Task: Across the entries below, count the lines in which the word "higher" occurs. Reply with the count alone.
===== Excerpted data
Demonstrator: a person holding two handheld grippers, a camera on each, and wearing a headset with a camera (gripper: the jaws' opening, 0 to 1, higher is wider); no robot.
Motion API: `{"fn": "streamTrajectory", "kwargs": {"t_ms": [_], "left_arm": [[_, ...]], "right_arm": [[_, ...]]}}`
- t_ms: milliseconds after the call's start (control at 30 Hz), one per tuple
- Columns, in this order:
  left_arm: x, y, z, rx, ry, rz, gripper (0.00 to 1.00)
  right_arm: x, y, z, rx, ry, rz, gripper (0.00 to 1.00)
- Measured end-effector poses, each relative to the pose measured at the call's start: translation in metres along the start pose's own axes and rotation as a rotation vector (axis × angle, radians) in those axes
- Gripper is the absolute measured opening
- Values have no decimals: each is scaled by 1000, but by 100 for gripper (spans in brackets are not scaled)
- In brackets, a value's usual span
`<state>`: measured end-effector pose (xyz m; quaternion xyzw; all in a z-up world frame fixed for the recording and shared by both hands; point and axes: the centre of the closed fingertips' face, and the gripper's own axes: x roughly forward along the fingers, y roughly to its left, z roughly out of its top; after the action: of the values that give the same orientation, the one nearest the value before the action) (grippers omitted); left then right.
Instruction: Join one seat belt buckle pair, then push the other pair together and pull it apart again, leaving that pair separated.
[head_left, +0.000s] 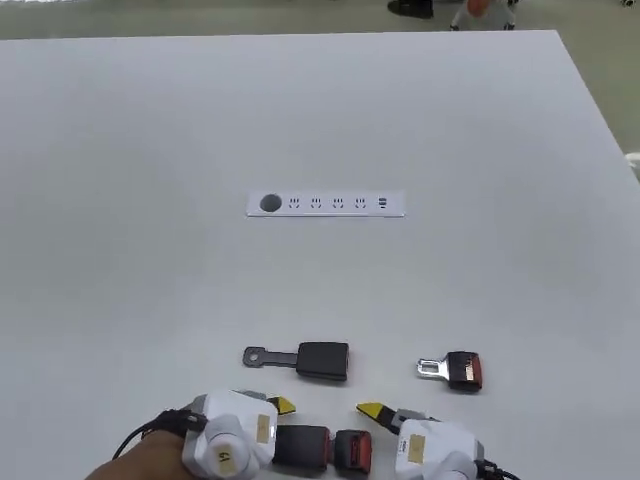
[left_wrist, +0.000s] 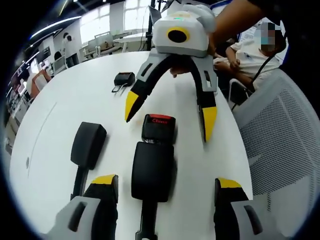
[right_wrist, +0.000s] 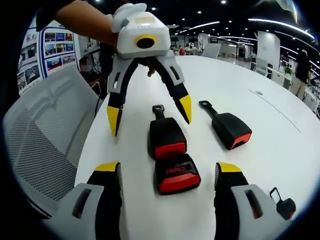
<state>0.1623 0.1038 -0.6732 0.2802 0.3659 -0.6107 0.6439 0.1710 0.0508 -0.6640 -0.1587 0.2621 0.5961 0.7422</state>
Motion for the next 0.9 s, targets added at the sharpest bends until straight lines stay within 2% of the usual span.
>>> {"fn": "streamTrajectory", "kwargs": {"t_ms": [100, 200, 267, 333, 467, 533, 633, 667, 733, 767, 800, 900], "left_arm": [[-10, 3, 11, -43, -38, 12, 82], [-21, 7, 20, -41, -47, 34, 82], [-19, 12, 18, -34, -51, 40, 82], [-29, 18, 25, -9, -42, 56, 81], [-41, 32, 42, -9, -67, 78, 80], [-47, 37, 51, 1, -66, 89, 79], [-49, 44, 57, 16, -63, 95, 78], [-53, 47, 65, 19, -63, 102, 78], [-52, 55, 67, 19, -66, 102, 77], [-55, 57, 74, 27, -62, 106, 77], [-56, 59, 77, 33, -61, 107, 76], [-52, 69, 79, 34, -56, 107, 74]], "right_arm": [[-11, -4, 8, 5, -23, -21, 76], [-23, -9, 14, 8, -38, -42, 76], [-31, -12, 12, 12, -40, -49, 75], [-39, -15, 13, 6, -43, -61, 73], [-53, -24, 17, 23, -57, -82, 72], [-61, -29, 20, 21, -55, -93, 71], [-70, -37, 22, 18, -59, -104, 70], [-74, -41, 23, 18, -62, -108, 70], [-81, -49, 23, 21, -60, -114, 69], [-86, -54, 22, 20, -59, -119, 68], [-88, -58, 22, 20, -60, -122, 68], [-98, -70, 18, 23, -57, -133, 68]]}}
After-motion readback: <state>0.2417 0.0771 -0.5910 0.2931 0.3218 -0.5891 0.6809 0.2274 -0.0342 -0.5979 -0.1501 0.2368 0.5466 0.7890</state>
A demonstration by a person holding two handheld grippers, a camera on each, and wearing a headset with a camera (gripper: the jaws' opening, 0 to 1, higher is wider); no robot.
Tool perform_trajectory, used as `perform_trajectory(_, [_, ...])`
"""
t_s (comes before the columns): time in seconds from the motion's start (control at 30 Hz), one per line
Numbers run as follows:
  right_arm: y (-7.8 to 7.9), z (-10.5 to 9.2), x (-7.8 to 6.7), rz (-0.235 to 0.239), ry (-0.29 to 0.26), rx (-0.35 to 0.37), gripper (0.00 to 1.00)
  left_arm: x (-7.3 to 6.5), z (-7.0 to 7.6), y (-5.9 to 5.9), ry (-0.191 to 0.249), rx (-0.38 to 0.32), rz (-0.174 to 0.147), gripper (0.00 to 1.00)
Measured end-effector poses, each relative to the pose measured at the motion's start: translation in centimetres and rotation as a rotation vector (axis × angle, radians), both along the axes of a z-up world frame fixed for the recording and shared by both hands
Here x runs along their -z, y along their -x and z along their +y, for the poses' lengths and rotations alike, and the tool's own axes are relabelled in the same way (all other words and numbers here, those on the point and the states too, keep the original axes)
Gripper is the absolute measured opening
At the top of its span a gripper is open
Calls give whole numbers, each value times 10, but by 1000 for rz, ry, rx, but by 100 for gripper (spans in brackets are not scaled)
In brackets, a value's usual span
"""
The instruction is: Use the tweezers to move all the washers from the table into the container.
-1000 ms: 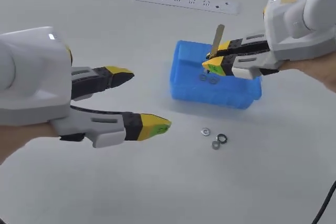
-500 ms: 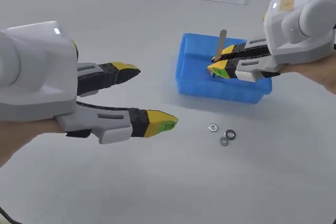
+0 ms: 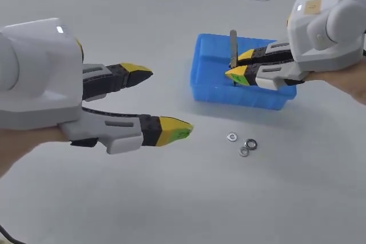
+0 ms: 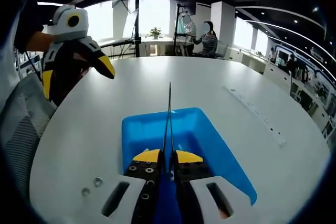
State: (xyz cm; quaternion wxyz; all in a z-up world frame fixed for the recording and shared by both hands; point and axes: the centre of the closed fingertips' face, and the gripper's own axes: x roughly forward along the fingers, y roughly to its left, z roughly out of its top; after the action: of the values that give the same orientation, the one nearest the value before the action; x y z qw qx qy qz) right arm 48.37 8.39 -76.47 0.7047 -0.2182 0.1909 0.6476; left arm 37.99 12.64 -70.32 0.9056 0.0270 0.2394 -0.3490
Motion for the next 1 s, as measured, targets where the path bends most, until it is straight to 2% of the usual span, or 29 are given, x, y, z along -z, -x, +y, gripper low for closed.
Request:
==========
Task response: 2